● WHAT THIS TASK INVOLVES:
Copy all lines below containing "Where".

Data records
⟨

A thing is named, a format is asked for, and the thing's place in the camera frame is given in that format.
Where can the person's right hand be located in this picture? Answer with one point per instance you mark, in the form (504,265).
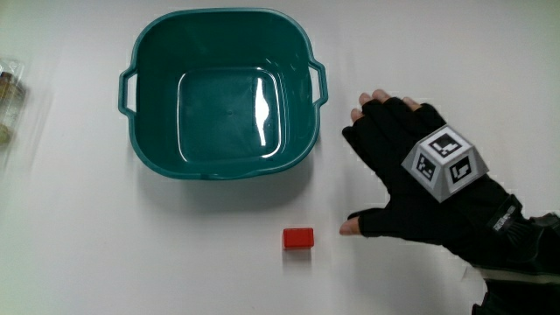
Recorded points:
(394,175)

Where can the red block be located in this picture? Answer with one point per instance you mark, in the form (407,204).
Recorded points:
(298,238)

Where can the person's right forearm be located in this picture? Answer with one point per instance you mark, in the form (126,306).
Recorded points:
(529,258)

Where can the green plastic basin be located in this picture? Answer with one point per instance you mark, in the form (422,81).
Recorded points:
(225,94)

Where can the clear plastic container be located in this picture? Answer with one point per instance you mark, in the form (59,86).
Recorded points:
(9,100)

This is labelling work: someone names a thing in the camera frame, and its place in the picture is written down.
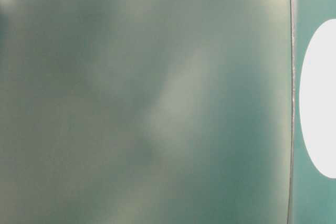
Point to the white round bowl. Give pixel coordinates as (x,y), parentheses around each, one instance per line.
(317,99)

⟩

● RESPONSE TO THIS TASK:
Where can the person's right hand be located in this picture? Answer with one point per instance you mark, in the form (504,265).
Where can the red block be located in this picture? Answer with one point per instance you mark, in the form (407,204).
Where can the person's right forearm be located in this picture? Answer with one point per instance you mark, in the form (126,306).
Where can the green plastic basin be located in this picture? Answer with one point per instance you mark, in the form (422,81).
Where can the clear plastic container be located in this picture? Answer with one point per instance you mark, in the form (59,86).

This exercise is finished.